As as Elliot knew, the Chardonnay was cheap and the Reisiling came with a hefty price tag. 

Jacob blew out from rounded lips then glanced over to Ollie on the dancefloor. Elliot grinned. He didn’t know.

Jacob slapped the counter and shrugged. “Chardonnay?” 

Eliott closed his eyes and shook his head. He twisted in the stool and leaned forward to the bar tender. “He’ll take the Riesling. Englegarton.” 

The bartender, mid way to cracking open a bottle, furrowed her brow. Jacob whipped his head around, if only noticing Elliot for the first time. Elliot couldn’t blame him. He’d made damn sure he’d blended into the background. 

“Sorry?” Jacob narrowed his eyes. 

Elliot assumed he wasn’t apologizing, although he bloody well should. There was the man who had stolen his play thing.

“Oliver would prefer the Riesling.” Elliot winked. “Trust me.” 

Jacob opened his mouth to speak, and it looked as if he was going to refute the accusation, when Ollie approached them both. Ollie’s face and neck sprinkled with glistening sweat and his thin shirt was open at the collar, baring his tanned and, Elliot noted, still waxed chest. 

“Hey.” Ollie kissed Jacob. 

“Is Chardonnay okay?” Jacob drifted his gaze from Ollie to Elliot. 

Ollie screwed up his nose and peered over the counter. “The Riesling.” He pointed at the chillers. “That one’s pretty good here.” 

Jacob nodded, dragging his gaze from Elliot, and swivelled around to the bar tender to change his order. Elliot smiled in small triumph. That alone was worth having to sit through the laborious party for the past couple of hours for. He might have lost Ollie, but he still new what the man liked. And, once upon a time, Ollie had licked that Riesling off from Elliot’s chest whilst pleasuring himself and exchanging that liquid clinging to the dark hair on Elliot’s torso with his semen.

Elliot licked his lips at the recounted memory. 

“Well, well, well.” Austin hiccuped and rocked his stool from side to side. “You take your staff interests to a whole new level.” 

That voice slapped Elliot back to the present. He chose not to make eye contact with Ollie, even though his blue eyes burned onto his skin – like his tongue had.

Instead, he faced Austin. Elliot stood, brushing down his satin jacket. 

“A good wine choice, is a good wine choice.” Perhaps he should have stuck to one word replies. 

Austin nodded, sucking in his bottom lip. “Absolutely. I wonder, though, if he enjoys the same wine I do?” 

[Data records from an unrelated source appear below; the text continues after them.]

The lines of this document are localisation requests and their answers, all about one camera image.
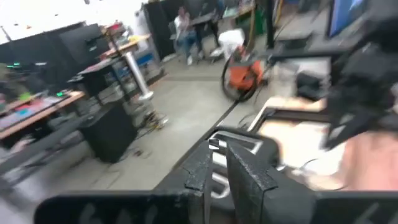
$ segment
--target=black plastic part
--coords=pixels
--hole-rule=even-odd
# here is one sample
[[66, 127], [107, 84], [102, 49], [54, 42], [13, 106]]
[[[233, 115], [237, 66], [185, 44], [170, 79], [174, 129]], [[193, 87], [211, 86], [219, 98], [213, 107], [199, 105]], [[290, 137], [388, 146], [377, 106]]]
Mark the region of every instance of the black plastic part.
[[300, 72], [297, 74], [296, 86], [297, 89], [303, 86], [309, 86], [312, 89], [318, 90], [321, 87], [322, 80], [320, 78], [314, 77], [305, 72]]
[[210, 218], [211, 151], [208, 144], [195, 152], [197, 160], [175, 171], [178, 181], [153, 191], [85, 191], [63, 194], [42, 202], [35, 224], [81, 223], [197, 223]]
[[319, 89], [313, 89], [309, 86], [302, 86], [299, 88], [297, 90], [297, 96], [313, 102], [316, 102], [322, 98], [322, 94]]
[[229, 186], [238, 223], [309, 223], [313, 192], [276, 171], [271, 158], [258, 158], [228, 143]]
[[[240, 136], [244, 136], [247, 138], [254, 138], [263, 141], [261, 148], [258, 150], [256, 157], [260, 160], [267, 159], [267, 163], [271, 164], [273, 167], [279, 165], [279, 148], [277, 143], [270, 138], [260, 136], [254, 133], [249, 133], [247, 131], [243, 131], [236, 128], [229, 127], [214, 127], [210, 129], [202, 138], [202, 141], [205, 142], [205, 145], [200, 144], [195, 149], [193, 149], [193, 154], [190, 155], [184, 162], [177, 166], [168, 176], [166, 176], [163, 181], [155, 188], [156, 190], [165, 190], [172, 189], [175, 185], [178, 185], [183, 180], [183, 167], [184, 164], [197, 161], [198, 158], [195, 156], [195, 152], [206, 150], [208, 148], [208, 141], [212, 135], [219, 131], [226, 131], [229, 133], [237, 134]], [[213, 163], [213, 172], [228, 177], [227, 168], [222, 167], [218, 164]], [[211, 216], [210, 223], [236, 223], [235, 219], [235, 207], [232, 200], [232, 195], [229, 194], [225, 198], [211, 199]]]

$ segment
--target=black metal frame
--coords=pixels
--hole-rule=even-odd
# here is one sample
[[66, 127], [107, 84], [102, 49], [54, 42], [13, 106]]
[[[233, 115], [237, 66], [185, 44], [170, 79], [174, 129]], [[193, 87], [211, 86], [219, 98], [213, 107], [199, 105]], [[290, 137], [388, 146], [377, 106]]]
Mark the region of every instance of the black metal frame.
[[250, 132], [256, 133], [261, 129], [264, 122], [268, 120], [278, 121], [312, 121], [318, 123], [329, 123], [329, 115], [325, 110], [321, 111], [305, 111], [305, 110], [287, 110], [275, 107], [267, 107], [256, 121]]

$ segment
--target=wooden desk
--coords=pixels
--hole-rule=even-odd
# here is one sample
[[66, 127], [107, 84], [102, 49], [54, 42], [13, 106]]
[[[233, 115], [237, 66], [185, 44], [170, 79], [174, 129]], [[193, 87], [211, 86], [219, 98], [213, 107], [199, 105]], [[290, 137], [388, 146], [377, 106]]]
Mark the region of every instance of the wooden desk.
[[73, 92], [69, 93], [69, 95], [70, 95], [69, 98], [61, 101], [56, 106], [51, 106], [51, 107], [45, 109], [44, 111], [41, 111], [41, 112], [31, 116], [30, 118], [28, 118], [16, 125], [13, 125], [10, 128], [5, 129], [4, 131], [2, 131], [0, 133], [0, 139], [6, 138], [6, 137], [14, 134], [15, 132], [29, 126], [30, 124], [47, 117], [48, 115], [56, 112], [60, 108], [63, 108], [64, 106], [67, 106], [67, 105], [75, 102], [76, 100], [79, 100], [85, 94], [82, 91], [73, 91]]
[[[150, 34], [146, 34], [146, 35], [136, 35], [136, 38], [133, 41], [130, 41], [130, 43], [128, 44], [124, 44], [122, 46], [119, 47], [119, 50], [121, 52], [125, 52], [128, 51], [131, 47], [136, 46], [139, 42], [143, 41], [143, 40], [147, 40], [150, 38]], [[105, 53], [103, 53], [101, 55], [101, 58], [108, 58], [108, 57], [112, 57], [114, 54], [116, 54], [116, 50], [115, 49], [111, 49]]]
[[[325, 102], [323, 100], [312, 103], [300, 98], [272, 97], [265, 103], [262, 111], [267, 107], [320, 111], [324, 106]], [[338, 164], [344, 153], [345, 144], [329, 152], [320, 150], [326, 128], [327, 124], [320, 123], [266, 121], [258, 131], [258, 134], [277, 141], [282, 162], [289, 167], [299, 168], [311, 159], [327, 156], [328, 159], [322, 159], [322, 163], [312, 162], [306, 168], [319, 174], [328, 175], [337, 171]]]
[[4, 111], [0, 112], [0, 115], [6, 114], [6, 113], [8, 113], [10, 110], [13, 110], [13, 109], [15, 109], [15, 108], [18, 108], [18, 107], [20, 107], [20, 106], [22, 106], [22, 105], [24, 105], [24, 104], [26, 104], [26, 103], [32, 101], [34, 98], [35, 98], [35, 96], [30, 96], [30, 97], [29, 97], [28, 99], [26, 99], [26, 100], [16, 100], [16, 101], [14, 101], [14, 102], [12, 102], [12, 103], [8, 103], [8, 104], [6, 105], [6, 109], [5, 109]]

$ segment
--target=gray floor
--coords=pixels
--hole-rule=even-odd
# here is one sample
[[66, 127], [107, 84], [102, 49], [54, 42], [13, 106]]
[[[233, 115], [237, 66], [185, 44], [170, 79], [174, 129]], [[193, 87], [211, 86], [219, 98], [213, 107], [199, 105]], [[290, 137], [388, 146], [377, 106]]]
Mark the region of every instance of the gray floor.
[[[289, 32], [300, 30], [298, 28], [303, 28], [304, 24], [308, 26], [309, 18], [312, 17], [296, 19], [282, 34], [290, 35]], [[325, 18], [312, 25], [315, 30], [323, 30], [324, 23], [319, 20], [324, 22]], [[258, 48], [263, 48], [264, 43], [263, 37], [257, 40]], [[212, 40], [206, 41], [206, 49], [213, 46]], [[68, 190], [153, 189], [233, 103], [220, 88], [223, 62], [186, 66], [174, 59], [165, 66], [168, 75], [153, 87], [152, 102], [170, 121], [163, 130], [134, 142], [134, 147], [144, 151], [142, 156], [128, 154], [119, 164], [108, 166], [92, 159], [88, 145], [81, 143], [19, 184], [17, 194], [11, 196], [17, 197], [13, 202], [20, 203], [12, 205], [0, 201], [2, 223], [32, 223], [34, 208], [41, 200]], [[238, 105], [222, 125], [237, 126], [243, 116], [251, 113], [253, 116], [246, 121], [253, 119], [266, 99], [278, 92], [278, 88], [273, 90], [261, 92], [256, 102], [252, 99]]]

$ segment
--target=black computer monitor
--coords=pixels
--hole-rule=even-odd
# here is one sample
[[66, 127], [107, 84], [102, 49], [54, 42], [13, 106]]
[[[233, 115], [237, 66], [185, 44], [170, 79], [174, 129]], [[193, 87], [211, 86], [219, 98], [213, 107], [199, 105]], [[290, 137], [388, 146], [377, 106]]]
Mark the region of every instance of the black computer monitor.
[[366, 10], [368, 0], [331, 1], [326, 37], [333, 38], [361, 17]]
[[90, 65], [99, 62], [99, 56], [109, 50], [105, 38], [98, 38], [102, 35], [98, 24], [79, 27], [60, 34], [61, 41], [71, 54], [72, 58], [83, 70]]

Elliot laughed, his booming outburst bouncing off the walls as the music came to an abrupt stop. Austin raised his eyebrows, challenging. Ollie exchanged concerned glances with his goddamn boyfriend. 

“That all depends.” Elliot clicked his fingers, ushering one of the hotel porters. He handed over his coat ticket tugged out from his trouser pocket and the porter scurried off. “The wine is an acquired taste. Some can only handle it in small doses. After a while, the taste burns and many choose a softer, lighter variation. Much like a Pinot Grigio.”

“I’ve never been a fan of the blander types.” 

Elliot smiled, his chest rising. “Is that so?” 

“Much like everything in my life, I prefer a challenge.” Austin waved his hand. “I wouldn’t have taken on the job of getting your hospital out of the depths of liquidation otherwise.”

“I see.” 

The porter returned with Elliot’s coat and helped him slip his arms into it. Elliot shook his hand, sliding a ten pound note into the man’s palm.

“Perhaps, one evening, if you aren’t tied up, we could share a bottle of this fine wine you speak so highly of.” Austin jumped out of his seat and slipped the ridiculous Santa hat off his head, the dirty blond curls ruffling up and enticing enough to yank. 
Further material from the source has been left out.